In fact, for every combination of 3 counters, there are 3 factorial permutations. So to obtain the current number of combinations we must divide the number of permutations by 3 factorial (in more generally r factorial):

$$ \frac {n!}{r!(n-r)!} = \frac {5!}{3!.2!} = 10 $$

Symmetry

The number of combinations of r items from n is equal to the number of combinations of (n-r) items from n.

This can be seen intuitively, as follows. Using the previous example, whenever we take a combination of 3 counters, we leave 2 counters behind. For each unique combination of 3 counters, there is a corresponding unique combination of the remaining 2 counters. So the number of combinations of 3 counters from 5 is equal to the number of combinations of 2 counters from 5.

Alternatively, we can show this from the equation:

$$ \frac {n!}{r!(n-r)!} $$

If we replace r with (n - r) we get:

$$ \frac {n!}{(n-r)!(n-(n-r))!} = \frac {n!}{(n-r)!r!} = \frac {n!}{r!(n-r)!} $$

Combinations with repeats

In the previous example, we were selecting r objects from a set of n unique objects. No object can appear more than once in the combination. The same Lottery ball can't be drawn twice.

In this section, we will consider the case where repeats are allowed. For example, throwing a dice 10 times, and writing down the result each time. Clearly, the same number can appear more than once in the result. How many combinations are possible?

In this case, n is 6 because there are 6 possible scores. r is 10 because we throw the dice 10 times.

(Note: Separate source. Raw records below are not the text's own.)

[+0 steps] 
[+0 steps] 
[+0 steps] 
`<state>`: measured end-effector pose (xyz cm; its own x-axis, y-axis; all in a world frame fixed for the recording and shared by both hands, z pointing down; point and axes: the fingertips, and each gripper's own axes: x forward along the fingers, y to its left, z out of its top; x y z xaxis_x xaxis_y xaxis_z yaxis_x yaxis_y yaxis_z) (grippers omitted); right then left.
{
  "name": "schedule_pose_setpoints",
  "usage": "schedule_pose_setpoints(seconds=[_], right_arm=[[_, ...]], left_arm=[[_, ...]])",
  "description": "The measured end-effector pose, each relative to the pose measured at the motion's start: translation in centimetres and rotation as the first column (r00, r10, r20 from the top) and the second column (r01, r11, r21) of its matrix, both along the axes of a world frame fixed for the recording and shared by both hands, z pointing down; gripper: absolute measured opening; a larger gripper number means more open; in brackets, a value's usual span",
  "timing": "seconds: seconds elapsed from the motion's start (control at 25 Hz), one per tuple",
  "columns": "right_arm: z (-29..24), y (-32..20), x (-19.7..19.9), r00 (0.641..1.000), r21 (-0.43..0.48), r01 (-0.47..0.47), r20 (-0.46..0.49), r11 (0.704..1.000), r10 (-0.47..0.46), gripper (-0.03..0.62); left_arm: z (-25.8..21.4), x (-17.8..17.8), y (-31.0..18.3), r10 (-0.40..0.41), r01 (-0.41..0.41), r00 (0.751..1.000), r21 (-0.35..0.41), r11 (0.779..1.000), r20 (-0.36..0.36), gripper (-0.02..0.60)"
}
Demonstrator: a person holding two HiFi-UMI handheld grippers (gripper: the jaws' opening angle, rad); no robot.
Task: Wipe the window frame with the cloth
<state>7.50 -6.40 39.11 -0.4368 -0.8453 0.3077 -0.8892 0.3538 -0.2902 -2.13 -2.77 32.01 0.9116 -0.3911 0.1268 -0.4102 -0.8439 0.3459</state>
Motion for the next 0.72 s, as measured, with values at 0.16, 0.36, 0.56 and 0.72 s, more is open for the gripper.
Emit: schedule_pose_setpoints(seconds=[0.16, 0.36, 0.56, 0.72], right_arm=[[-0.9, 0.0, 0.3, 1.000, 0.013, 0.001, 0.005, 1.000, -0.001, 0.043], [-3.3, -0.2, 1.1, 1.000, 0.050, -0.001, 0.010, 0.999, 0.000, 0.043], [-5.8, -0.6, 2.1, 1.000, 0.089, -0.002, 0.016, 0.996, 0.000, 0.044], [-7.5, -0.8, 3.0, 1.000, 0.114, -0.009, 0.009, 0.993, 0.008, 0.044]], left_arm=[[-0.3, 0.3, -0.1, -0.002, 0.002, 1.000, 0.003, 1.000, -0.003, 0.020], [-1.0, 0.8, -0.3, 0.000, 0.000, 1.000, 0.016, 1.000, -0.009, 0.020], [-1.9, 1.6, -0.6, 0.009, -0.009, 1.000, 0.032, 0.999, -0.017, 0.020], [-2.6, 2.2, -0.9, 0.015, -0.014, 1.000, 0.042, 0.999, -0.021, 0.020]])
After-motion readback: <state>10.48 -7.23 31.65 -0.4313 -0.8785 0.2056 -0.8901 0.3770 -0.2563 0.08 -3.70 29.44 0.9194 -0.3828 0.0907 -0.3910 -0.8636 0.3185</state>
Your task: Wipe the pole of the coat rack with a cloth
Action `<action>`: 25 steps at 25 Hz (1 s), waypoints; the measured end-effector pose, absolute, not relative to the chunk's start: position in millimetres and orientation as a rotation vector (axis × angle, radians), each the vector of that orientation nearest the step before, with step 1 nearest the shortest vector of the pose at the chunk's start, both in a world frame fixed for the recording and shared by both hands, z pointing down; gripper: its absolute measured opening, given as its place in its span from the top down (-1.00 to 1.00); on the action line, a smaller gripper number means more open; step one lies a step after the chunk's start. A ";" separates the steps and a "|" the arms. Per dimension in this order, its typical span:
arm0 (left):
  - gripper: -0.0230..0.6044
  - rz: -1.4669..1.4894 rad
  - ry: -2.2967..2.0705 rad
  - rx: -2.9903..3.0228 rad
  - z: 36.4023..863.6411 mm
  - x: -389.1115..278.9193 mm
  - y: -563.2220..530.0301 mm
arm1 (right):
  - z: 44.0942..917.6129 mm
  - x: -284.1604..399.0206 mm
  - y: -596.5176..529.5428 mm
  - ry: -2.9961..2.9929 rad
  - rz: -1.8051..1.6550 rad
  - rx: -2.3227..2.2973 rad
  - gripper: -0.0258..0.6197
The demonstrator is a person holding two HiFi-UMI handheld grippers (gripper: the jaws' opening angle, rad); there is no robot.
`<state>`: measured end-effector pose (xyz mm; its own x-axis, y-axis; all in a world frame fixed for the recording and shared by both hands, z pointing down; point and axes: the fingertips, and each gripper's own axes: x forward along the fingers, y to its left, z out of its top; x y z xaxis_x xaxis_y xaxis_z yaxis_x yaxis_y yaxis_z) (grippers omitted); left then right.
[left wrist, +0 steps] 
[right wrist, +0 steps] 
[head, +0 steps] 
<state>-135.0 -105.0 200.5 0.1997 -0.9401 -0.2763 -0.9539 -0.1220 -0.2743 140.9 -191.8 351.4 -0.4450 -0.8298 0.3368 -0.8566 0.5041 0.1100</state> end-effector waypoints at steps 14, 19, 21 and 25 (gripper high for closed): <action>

The solution to this requires us to look at the problem in a slightly different way. We could create a table of the number of times each score appears. For example:

Score 1 2 3 4 5 6
Count 2 1 1 3 2 1

This table shows that, when we threw the dice 10 times, it came up as 1 twice, it never came up as 2, it came up as 3 twice, and so on. The total of all the counts must be 10 because we threw the dice 10 times.

Here is another way of representing the table:

Score 1 2 3 4 5 6
Count XX X X XXX XX X

The number of 'X' characters represent the number of throws with that particular score.

We can avoid the table altogether by using a different character ':' to separate the X characters.

XX:X:X:XXX:XX:X

This set of characters contains 10 'X' characters (each representing a throw of the dice). It contains 5 ':' characters to divide the 'X' characters into 6 groups. In terms of n and r:

  • The number of 'X' characters is r.
  • There number of ':' characters is n - 1.

The key thing here is that every possible combination of dice scores is represented by a unique permutation of the characters. In fact, there is a one-to-one correspondence.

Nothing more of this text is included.